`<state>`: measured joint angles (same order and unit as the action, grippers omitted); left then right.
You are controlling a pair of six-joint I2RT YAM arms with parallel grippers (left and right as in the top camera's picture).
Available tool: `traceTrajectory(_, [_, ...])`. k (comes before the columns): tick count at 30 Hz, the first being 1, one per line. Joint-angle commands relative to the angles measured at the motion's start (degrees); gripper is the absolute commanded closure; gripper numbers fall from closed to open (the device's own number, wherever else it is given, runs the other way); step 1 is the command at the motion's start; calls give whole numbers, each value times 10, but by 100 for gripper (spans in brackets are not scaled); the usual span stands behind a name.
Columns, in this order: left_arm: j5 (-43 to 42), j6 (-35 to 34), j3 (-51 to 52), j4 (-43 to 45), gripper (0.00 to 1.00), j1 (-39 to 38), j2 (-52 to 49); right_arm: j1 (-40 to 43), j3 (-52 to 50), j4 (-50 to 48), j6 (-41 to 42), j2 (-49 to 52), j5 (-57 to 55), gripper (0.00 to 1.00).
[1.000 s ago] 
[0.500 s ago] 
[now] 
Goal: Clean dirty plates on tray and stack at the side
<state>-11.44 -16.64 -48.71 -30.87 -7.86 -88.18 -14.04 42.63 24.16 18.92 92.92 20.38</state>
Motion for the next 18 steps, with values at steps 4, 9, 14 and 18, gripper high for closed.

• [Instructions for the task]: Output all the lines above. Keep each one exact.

• [Expected answer]:
`<state>`: measured joint angles (same order and unit as the action, grippers omitted); left then right.
You are controlling a pair of six-joint I2RT YAM arms with parallel grippers (left and right as in the top camera's picture).
Available tool: `traceTrajectory(_, [_, ...])`. k (comes before the columns): tick count at 30 Hz, the first being 1, one per line. Joint-angle commands relative to the angles measured at the motion's start (degrees); gripper is the absolute commanded closure; gripper numbers fall from closed to open (the device's own number, wherever else it is given, runs the other way); step 1 is the command at the motion's start; calls give whole numbers, each value times 10, but by 100 for gripper (spans in brackets are not scaled); the usual span stands behind a name.
Columns, in this order: left_arm: j5 (-43 to 42), j6 (-35 to 34), j3 (-51 to 52), j4 (-43 to 45), gripper (0.00 to 1.00), j1 (-39 to 38), j2 (-52 to 49); right_arm: j1 (-40 to 43), j3 (-52 to 50), j4 (-50 to 48), j6 (-41 to 42), j2 (-49 to 52), j5 (-57 to 55), gripper (0.00 to 1.00).
[1.000 s ago] 
[0.500 s ago] 
[now] 
Goal: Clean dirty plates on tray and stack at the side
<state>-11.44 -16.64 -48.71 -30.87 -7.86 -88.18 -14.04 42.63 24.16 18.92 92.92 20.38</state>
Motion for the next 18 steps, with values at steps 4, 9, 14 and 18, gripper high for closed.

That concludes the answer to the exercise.